■ **Problem**:
Pull out every line in the data that has the string "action" in it.

■ **Data segment**:

▼

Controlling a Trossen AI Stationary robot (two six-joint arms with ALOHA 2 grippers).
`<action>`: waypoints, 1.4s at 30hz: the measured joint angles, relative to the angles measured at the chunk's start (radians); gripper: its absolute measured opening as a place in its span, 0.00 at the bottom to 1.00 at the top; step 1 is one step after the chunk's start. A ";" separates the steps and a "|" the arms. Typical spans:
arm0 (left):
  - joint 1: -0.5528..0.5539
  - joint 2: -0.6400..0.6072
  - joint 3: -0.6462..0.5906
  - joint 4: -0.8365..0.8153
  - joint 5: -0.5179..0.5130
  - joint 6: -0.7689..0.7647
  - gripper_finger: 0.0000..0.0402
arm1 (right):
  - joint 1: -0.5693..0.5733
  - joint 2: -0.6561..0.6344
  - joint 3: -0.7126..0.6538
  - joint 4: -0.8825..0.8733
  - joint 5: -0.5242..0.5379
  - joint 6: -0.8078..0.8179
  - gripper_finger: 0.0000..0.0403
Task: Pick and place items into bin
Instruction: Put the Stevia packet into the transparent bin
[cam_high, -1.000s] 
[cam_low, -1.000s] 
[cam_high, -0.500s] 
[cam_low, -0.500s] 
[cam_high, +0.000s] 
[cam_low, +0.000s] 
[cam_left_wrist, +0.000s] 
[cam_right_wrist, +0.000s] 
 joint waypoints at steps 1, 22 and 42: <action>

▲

■ **Solution for this problem**:
`<action>`: waypoints, 1.4s at 30hz: the measured joint angles, relative to the angles measured at the chunk's start (radians); gripper: its absolute measured opening as a place in its span, 0.00 at the bottom to 1.00 at the top; step 1 is one step after the chunk's start. A ";" separates the steps and a "|" the arms. Typical spans:
 joint waypoints at steps 1, 22 and 42: <action>

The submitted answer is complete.